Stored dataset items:
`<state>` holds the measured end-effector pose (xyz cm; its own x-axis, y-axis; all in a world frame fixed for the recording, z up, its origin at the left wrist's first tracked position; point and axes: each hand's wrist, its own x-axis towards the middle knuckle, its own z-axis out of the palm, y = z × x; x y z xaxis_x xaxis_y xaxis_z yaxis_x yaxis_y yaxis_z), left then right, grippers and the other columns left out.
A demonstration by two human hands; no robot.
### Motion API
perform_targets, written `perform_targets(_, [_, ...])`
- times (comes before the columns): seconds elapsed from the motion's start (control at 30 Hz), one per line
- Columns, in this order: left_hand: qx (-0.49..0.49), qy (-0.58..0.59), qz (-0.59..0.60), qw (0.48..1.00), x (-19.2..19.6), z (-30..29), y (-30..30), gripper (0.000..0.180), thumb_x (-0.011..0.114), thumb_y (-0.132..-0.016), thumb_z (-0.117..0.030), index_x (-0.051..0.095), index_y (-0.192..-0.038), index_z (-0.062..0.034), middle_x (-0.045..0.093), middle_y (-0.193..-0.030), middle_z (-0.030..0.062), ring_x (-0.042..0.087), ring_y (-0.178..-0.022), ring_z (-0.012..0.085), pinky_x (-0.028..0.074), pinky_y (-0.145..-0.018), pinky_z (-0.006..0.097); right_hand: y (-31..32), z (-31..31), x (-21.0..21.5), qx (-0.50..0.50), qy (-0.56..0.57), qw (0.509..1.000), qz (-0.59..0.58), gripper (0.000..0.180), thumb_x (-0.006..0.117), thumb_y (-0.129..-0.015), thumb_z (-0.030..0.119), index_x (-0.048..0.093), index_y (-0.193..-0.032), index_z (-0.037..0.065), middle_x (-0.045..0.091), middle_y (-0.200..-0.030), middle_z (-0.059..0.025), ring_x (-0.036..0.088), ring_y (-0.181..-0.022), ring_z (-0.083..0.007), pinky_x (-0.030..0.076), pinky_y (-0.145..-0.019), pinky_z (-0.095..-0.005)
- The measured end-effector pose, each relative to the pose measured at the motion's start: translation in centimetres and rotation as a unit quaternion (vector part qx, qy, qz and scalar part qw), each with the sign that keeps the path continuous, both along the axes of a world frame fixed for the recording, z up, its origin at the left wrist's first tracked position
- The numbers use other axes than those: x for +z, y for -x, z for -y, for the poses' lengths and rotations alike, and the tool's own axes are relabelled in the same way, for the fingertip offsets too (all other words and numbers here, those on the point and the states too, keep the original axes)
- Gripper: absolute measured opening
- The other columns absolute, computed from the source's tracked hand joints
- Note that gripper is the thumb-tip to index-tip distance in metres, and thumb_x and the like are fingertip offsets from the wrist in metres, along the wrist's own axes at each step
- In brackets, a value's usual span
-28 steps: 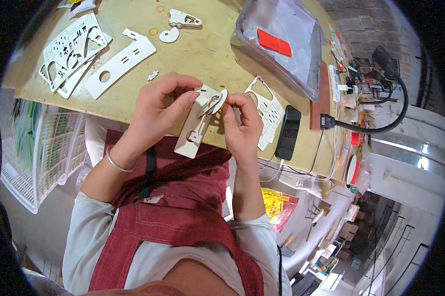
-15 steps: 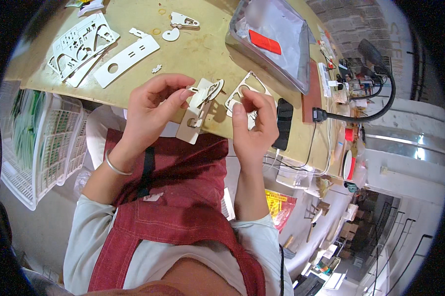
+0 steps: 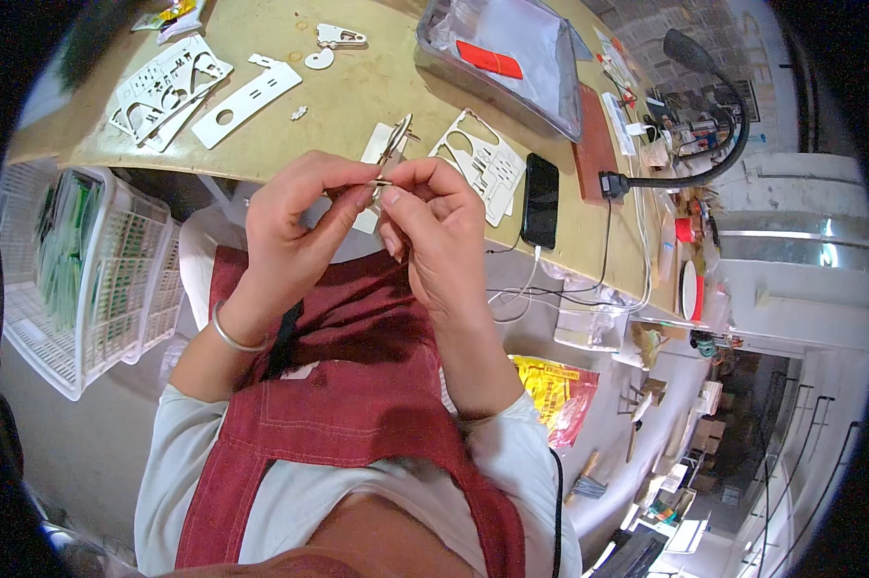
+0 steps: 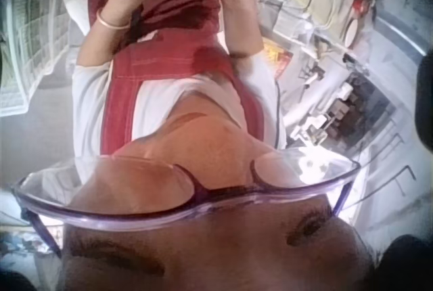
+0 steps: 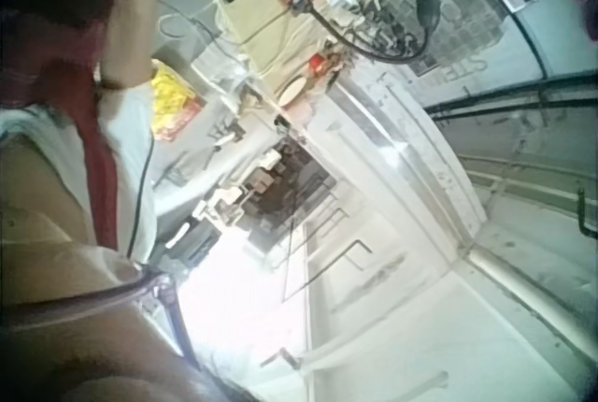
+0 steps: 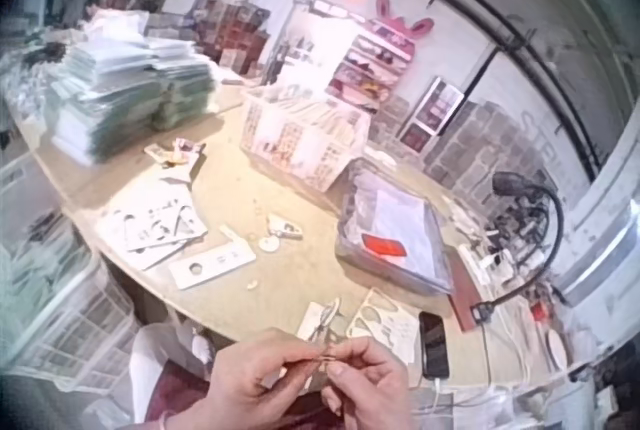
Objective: The person assembles small white plastic or wooden craft parts at a cluttered workbench. They pick up pieces, align them, and press them together to form a small structure, occasionally adjusting the fit by hand.
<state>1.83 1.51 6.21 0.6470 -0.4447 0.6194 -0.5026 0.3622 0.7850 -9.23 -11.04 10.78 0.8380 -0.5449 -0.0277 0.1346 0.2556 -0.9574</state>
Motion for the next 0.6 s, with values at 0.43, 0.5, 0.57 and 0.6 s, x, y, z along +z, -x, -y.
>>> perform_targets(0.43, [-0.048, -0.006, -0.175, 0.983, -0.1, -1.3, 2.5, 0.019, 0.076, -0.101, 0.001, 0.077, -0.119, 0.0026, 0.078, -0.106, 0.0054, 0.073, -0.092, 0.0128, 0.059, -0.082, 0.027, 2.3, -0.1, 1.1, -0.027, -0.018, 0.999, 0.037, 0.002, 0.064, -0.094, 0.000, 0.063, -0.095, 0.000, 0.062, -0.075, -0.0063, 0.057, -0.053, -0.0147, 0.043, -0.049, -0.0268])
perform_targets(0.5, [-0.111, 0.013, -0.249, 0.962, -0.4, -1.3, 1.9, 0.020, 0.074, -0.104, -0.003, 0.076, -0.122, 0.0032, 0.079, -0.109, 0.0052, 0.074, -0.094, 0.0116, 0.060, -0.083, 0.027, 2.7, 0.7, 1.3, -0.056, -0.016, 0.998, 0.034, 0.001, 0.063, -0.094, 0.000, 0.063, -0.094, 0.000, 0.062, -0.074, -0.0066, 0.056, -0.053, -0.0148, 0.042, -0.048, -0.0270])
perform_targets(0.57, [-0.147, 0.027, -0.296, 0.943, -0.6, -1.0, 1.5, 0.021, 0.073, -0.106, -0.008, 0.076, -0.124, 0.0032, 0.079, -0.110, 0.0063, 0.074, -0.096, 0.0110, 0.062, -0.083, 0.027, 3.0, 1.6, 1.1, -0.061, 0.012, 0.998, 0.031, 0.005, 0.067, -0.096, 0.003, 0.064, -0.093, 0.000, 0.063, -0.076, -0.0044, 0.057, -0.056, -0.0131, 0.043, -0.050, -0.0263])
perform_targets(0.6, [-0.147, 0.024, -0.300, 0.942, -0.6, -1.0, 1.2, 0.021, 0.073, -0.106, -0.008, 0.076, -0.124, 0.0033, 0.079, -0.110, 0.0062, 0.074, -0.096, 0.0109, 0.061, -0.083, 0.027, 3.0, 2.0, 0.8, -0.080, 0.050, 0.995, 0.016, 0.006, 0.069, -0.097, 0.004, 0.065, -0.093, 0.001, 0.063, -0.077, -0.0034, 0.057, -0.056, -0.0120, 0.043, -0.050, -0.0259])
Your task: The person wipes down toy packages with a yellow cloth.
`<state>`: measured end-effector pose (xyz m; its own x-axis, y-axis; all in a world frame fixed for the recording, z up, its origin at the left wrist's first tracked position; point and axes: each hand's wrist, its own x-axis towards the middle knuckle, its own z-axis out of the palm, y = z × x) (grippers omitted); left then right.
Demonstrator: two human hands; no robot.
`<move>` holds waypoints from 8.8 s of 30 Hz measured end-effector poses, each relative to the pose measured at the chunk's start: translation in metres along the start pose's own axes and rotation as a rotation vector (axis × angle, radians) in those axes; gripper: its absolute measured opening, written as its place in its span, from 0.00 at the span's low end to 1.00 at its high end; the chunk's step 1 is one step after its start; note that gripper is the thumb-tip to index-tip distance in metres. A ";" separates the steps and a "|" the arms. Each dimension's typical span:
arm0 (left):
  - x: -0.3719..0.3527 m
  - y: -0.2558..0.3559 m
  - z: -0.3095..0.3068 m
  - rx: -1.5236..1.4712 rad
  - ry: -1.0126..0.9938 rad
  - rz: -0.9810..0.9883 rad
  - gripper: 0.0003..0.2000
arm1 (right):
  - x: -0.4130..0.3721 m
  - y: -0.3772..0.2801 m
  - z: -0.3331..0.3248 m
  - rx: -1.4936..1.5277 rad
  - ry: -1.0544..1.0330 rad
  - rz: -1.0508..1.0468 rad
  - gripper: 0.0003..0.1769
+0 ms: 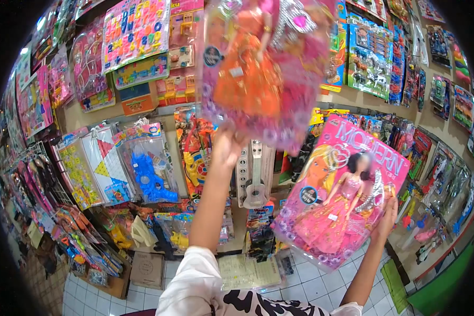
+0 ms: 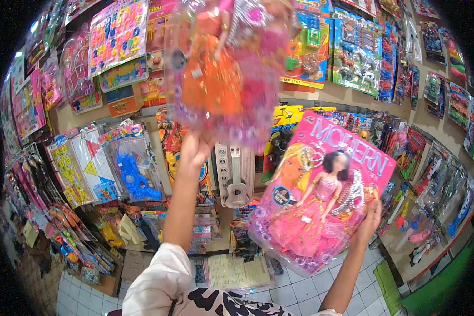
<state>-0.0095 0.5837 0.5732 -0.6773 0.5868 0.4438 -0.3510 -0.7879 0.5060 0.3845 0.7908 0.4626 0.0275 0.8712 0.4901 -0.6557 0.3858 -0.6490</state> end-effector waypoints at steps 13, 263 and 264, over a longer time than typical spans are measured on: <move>-0.195 -0.006 -0.106 0.072 0.140 0.260 0.13 | 0.003 -0.004 0.008 -0.054 -0.099 -0.030 0.12; -0.530 0.179 -0.634 1.315 0.305 -0.523 0.19 | -0.739 0.240 0.019 -0.525 -0.096 0.878 0.37; -0.550 0.178 -0.651 1.285 0.307 -0.467 0.17 | -0.748 0.231 0.033 -0.534 -0.118 0.904 0.38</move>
<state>-0.1207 -0.0013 -0.0624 -0.8347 0.5489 -0.0441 0.1364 0.2837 0.9492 0.1878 0.2178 -0.0347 -0.3975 0.8775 -0.2683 0.0223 -0.2831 -0.9588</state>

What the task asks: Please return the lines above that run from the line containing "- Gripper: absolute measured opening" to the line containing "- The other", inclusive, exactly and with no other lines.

Response to this exercise:
- Gripper: absolute measured opening
- The other columns absolute, computed from the source's tracked hand joints

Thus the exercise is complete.